== DATA BELOW ==
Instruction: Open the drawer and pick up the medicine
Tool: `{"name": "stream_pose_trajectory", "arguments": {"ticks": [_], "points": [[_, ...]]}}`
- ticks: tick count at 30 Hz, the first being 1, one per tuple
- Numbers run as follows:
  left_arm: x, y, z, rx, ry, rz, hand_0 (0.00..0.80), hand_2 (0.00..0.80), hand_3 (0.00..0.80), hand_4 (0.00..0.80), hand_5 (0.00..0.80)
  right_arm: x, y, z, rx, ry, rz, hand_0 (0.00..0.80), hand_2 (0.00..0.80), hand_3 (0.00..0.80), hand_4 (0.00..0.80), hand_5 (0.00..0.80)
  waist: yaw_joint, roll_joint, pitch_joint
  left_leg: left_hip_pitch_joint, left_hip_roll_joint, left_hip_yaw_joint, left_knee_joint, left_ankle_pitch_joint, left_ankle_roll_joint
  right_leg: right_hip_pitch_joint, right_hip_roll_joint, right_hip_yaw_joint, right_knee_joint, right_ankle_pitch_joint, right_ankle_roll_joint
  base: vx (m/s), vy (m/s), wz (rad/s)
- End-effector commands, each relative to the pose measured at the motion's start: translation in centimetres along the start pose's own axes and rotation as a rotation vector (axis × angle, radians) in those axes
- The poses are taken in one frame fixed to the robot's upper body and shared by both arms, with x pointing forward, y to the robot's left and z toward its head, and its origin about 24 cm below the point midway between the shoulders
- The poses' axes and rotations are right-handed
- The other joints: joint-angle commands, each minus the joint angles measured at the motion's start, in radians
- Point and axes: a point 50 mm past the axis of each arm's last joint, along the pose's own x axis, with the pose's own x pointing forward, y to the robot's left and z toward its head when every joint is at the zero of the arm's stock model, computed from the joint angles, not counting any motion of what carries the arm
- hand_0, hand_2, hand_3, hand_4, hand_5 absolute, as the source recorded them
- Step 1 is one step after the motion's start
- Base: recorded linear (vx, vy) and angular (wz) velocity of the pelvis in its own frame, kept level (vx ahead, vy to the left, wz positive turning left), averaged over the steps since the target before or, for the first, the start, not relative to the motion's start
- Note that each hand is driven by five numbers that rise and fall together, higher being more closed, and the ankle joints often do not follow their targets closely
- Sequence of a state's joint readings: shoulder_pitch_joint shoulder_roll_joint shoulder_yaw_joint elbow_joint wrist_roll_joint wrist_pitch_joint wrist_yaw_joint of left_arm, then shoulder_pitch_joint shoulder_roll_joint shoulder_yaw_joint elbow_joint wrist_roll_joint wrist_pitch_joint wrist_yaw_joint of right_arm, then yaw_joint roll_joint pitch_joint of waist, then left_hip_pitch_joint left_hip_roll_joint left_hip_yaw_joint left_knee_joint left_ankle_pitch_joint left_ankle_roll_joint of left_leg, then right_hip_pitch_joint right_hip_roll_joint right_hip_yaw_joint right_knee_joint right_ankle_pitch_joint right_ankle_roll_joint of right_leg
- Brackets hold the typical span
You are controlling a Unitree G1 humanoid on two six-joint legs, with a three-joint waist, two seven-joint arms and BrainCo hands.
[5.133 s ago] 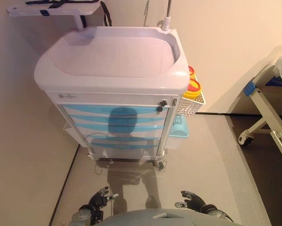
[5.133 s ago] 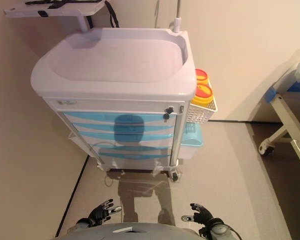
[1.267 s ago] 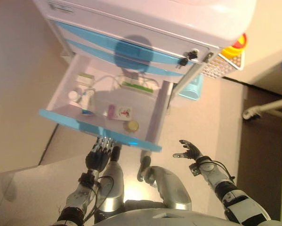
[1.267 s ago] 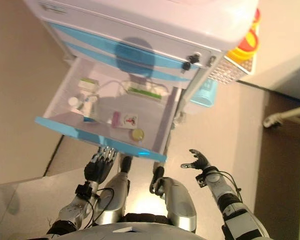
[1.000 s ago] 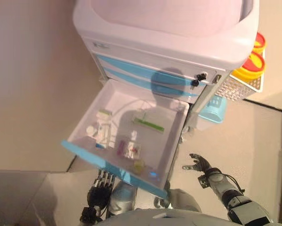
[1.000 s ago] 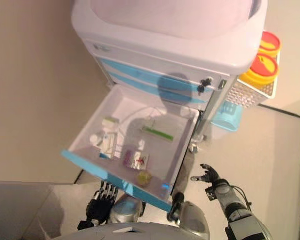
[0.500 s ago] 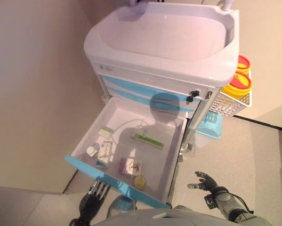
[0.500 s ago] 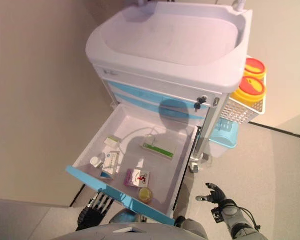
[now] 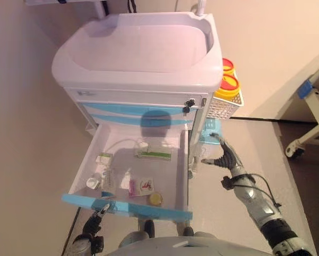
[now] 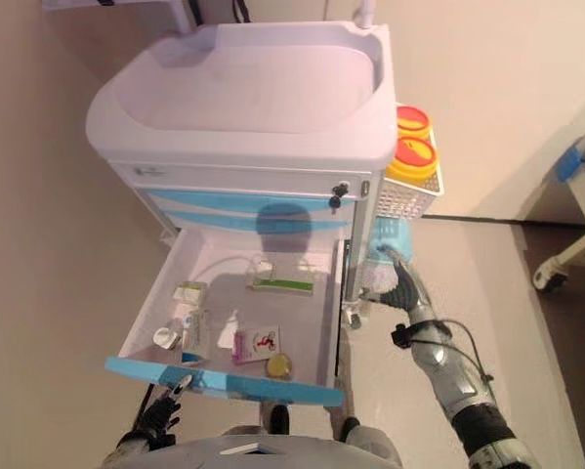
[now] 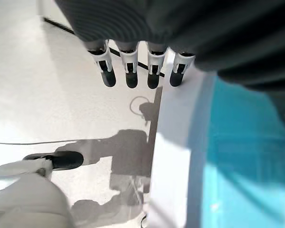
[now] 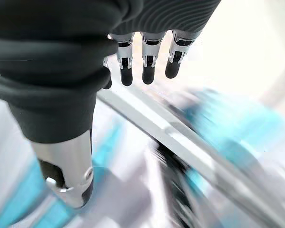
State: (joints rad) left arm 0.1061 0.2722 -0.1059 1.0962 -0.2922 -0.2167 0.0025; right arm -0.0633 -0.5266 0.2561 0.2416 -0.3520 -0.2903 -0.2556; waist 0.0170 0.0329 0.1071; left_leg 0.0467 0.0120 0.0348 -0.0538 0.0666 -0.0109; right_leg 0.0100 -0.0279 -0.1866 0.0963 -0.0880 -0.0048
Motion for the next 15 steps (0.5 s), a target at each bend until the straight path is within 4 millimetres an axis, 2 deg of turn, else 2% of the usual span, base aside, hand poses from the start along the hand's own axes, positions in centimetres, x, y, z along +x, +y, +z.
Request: {"name": "stream_pose_trajectory", "arguments": {"ticks": [1,5,7,9,13,15], "points": [[0.4,-0.3,-0.6,0.082,0.105,-0.001,0.000,0.000,0.000,0.000,0.000,2.5,-1.9,7.3,-0.136,-0.462,0.029,0.000,0.000,0.000,0.000,0.000,0.006,-0.045,0.013,0.018,-0.071,0.016,-0.012,-0.063,0.045,0.029,-0.034,0.042,-0.077,0.095,0.059,0.032,-0.020,-0.19],[0.3,0.0,-1.1,0.091,0.128,-0.005,0.000,0.000,0.000,0.000,0.000,3.2,-2.5,11.8,-0.292,-0.730,0.165,0.000,0.000,0.000,0.000,0.000,0.036,-0.058,0.008,0.012,-0.072,0.010,-0.015,-0.063,0.043,0.028,-0.039,0.024,-0.080,0.093,0.062,0.026,-0.033,-0.02],[0.2,0.1,-1.3,0.097,0.141,-0.004,0.000,0.000,0.000,0.000,0.000,3.3,-2.4,13.2,-0.316,-0.795,0.230,0.000,0.000,0.000,0.000,0.000,0.049,-0.061,0.006,0.008,-0.071,0.004,-0.016,-0.062,0.042,0.028,-0.041,0.016,-0.080,0.092,0.062,0.016,-0.034,0.09],[0.2,0.5,-1.5,0.120,0.162,-0.010,0.000,0.000,0.000,0.000,0.000,3.4,-1.4,14.3,-0.367,-0.858,0.319,0.000,0.000,0.000,0.000,0.000,0.068,-0.065,0.005,0.004,-0.071,-0.007,-0.017,-0.059,0.040,0.029,-0.044,0.002,-0.079,0.090,0.062,0.019,-0.045,0.16],[0.1,0.7,-1.7,0.139,0.180,-0.012,0.000,0.000,0.000,0.000,0.000,3.9,0.8,14.9,-0.443,-0.892,0.434,0.000,0.000,0.000,0.000,0.000,0.099,-0.070,0.001,0.003,-0.072,-0.031,-0.022,-0.055,0.034,0.041,-0.046,-0.025,-0.087,0.085,0.060,0.034,-0.047,0.22],[0.1,0.7,-1.6,0.155,0.177,-0.022,0.000,0.000,0.000,0.000,0.000,4.1,2.4,14.4,-0.496,-0.887,0.492,0.000,0.000,0.000,0.000,0.000,0.120,-0.072,-0.001,0.001,-0.073,-0.045,-0.023,-0.053,0.031,0.048,-0.047,-0.042,-0.092,0.084,0.059,0.037,-0.048,0.27]]}}
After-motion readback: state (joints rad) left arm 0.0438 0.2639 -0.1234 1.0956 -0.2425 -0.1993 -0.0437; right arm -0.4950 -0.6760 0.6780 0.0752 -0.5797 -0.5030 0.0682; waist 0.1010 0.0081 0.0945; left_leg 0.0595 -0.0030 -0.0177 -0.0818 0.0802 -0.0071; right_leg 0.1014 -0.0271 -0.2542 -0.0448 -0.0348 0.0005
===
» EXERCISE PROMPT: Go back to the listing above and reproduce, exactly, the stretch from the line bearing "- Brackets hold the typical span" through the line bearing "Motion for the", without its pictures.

» ANSWER:
- Brackets hold the typical span
You are controlling a Unitree G1 humanoid on two six-joint legs, with a three-joint waist, two seven-joint arms and BrainCo hands.
[5.133 s ago] 
[5.133 s ago] 
[1.267 s ago] 
[1.267 s ago] 
[1.000 s ago] 
[1.000 s ago] 
[0.500 s ago] 
[0.500 s ago] 
[now] 
[now] 
[now] 
[now] 
State: (joints rad) left arm 0.1061 0.2722 -0.1059 1.0962 -0.2922 -0.2167 0.0025; right arm -0.0633 -0.5266 0.2561 0.2416 -0.3520 -0.2903 -0.2556; waist 0.0170 0.0329 0.1071; left_leg 0.0467 0.0120 0.0348 -0.0538 0.0666 -0.0109; right_leg 0.0100 -0.0279 -0.1866 0.0963 -0.0880 -0.0048
Motion for the next 15 steps (0.5 s), a target at each bend until the straight path is within 4 millimetres an axis, 2 deg of turn, else 2% of the usual span, base aside, hand poses from the start along the hand's own axes, positions in centimetres, x, y, z along +x, +y, +z.

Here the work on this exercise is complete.